This month I’d like to revisit a fun, modern topic in musicology: music and cinema. Everyone watches movies and thus, everyone has encountered the soundtrack to a film. While some film directors use pre-existing music to underlie their cinematic project, others will use a film composer to write a new score to fit the images and plot they aim to create.
This month, we’ll look at everything from classical music references in a 90s sitcom to composer cameos in film but today, let’s begin by looking at several impressive musical terms often used when referring to film music - diegetic and non-diegetic.
Diegetic music is the type of music that is not only heard by the viewer, but also by the on-screen characters in the film. An example would be this. As in this example, typically the viewer can see the source of the music on screen to help determine whether or not it is diegetic. In this case, the scene begins with George Peppard at the typewriter. The music begins and it’s not initially clear whether or not he can actually hear the music. When he walks to the window and looks out, noticing Audrey Hepburn singing, it’s then clear that this is a diegetic example. Henry Mancini wrote the music to “Moon River” from the 1961 classic Breakfast at Tiffany’s. We will learn more about him later this month.

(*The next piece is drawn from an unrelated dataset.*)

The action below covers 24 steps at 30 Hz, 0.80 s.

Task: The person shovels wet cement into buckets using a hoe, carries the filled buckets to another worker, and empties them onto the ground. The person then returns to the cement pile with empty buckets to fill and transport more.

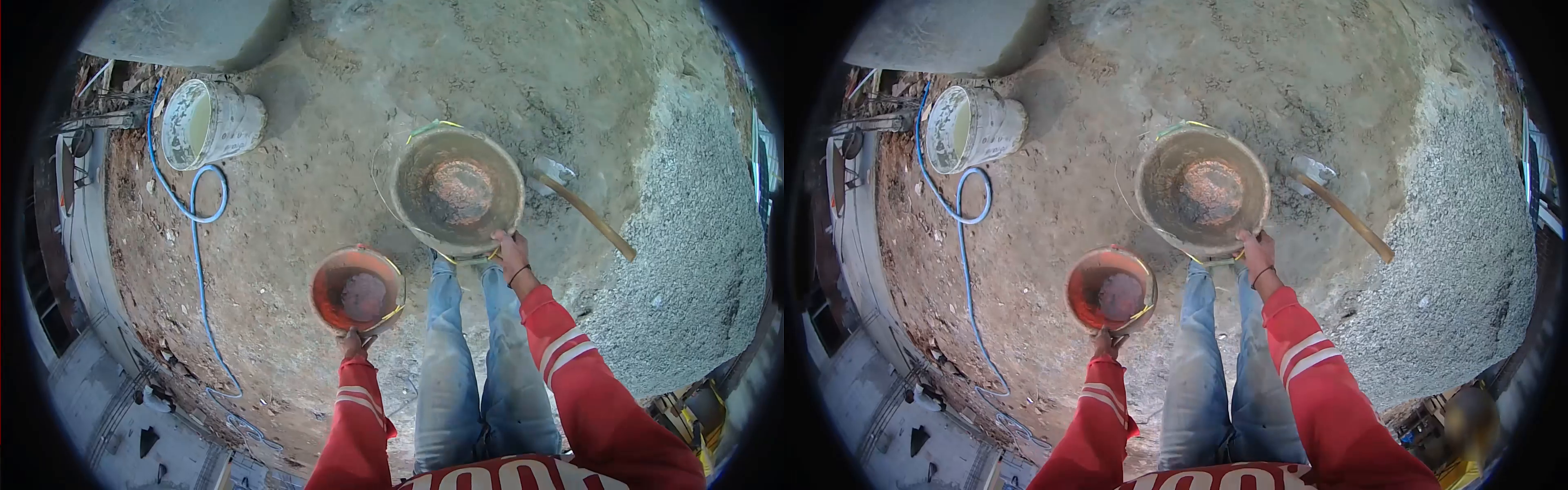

The opposite of diegetic music would be non-diegetic. This type of music serves as a background to the film and can only be heard by the viewer, not the characters on screen. An example would be this found in The Good, the Bad, and the Ugly (1966). Here, the music enhances the plot for the viewer during the final duel scene. The characters, however, cannot hear it themselves. Ennio Morricone wrote the score to this film. We’ll look at more of his work in a few weeks.
Can you think of any examples of diegetic or non-diegetic music from your favorite films?